What lines of the material below hold the string "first"? Copy them out.

++++++++++++++++++++

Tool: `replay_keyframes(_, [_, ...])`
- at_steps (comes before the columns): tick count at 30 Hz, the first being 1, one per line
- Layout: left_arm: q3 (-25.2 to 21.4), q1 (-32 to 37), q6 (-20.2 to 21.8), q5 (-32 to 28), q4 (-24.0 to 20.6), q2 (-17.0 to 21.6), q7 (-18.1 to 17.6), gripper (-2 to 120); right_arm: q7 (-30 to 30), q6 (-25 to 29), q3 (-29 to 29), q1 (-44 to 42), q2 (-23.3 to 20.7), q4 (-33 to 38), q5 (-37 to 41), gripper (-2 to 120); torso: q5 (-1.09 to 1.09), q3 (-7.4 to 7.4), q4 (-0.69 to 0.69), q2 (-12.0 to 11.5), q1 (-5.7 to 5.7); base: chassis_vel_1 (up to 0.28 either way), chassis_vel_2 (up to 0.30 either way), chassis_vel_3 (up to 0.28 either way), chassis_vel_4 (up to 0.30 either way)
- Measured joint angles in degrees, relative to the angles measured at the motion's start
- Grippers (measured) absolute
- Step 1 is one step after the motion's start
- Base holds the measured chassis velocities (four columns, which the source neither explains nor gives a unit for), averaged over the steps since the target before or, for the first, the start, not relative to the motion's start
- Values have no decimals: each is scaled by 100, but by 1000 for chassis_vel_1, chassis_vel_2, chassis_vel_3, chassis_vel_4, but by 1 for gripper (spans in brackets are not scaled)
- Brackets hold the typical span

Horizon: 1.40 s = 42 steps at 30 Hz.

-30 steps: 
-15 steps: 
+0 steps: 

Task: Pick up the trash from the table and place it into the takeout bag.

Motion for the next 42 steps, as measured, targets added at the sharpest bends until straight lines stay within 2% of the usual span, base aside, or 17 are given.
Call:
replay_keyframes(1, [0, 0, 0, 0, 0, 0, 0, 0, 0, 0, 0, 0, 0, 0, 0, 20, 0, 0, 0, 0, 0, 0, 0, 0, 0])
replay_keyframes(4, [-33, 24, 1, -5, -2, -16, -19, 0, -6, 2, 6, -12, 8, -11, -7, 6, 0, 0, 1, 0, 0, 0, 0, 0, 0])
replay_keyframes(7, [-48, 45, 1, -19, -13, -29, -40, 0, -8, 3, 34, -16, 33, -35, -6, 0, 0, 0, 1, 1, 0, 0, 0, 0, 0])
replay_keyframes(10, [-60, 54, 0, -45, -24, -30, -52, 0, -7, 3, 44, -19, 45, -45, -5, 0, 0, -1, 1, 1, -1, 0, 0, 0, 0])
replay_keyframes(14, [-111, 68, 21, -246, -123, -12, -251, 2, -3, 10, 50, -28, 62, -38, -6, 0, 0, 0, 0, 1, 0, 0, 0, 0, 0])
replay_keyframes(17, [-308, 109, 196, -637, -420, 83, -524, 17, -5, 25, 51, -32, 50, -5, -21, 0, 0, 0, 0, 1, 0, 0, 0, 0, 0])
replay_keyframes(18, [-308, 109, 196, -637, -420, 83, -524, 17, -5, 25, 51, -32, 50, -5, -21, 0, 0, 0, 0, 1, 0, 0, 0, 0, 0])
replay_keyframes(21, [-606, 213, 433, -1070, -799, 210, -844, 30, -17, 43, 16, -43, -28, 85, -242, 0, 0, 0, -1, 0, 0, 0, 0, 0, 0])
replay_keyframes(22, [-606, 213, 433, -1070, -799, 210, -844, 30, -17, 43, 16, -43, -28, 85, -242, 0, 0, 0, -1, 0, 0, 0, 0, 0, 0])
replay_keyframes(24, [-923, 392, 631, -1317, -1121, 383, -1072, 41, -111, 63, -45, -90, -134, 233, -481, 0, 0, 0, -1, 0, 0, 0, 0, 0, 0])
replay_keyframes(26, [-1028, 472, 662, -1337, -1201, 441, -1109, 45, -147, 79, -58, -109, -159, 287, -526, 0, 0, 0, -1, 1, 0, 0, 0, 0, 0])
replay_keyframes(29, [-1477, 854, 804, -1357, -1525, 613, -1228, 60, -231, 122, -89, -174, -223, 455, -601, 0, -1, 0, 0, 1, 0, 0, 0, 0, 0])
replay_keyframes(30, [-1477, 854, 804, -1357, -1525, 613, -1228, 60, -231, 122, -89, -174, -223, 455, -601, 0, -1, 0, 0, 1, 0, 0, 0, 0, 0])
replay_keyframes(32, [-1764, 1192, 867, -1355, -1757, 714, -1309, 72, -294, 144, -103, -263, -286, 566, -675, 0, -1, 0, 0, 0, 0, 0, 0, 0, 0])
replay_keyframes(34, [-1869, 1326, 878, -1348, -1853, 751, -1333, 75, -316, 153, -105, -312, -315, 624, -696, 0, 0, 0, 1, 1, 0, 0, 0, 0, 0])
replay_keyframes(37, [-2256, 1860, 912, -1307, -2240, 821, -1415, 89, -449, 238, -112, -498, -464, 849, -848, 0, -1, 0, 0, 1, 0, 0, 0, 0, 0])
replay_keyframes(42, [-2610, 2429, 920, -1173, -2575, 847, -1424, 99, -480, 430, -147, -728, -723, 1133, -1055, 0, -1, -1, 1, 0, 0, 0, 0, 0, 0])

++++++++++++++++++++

ANSWER -
- at_steps (comes before the columns): tick count at 30 Hz, the first being 1, one per line
- Base holds the measured chassis velocities (four columns, which the source neither explains nor gives a unit for), averaged over the steps since the target before or, for the first, the start, not relative to the motion's start

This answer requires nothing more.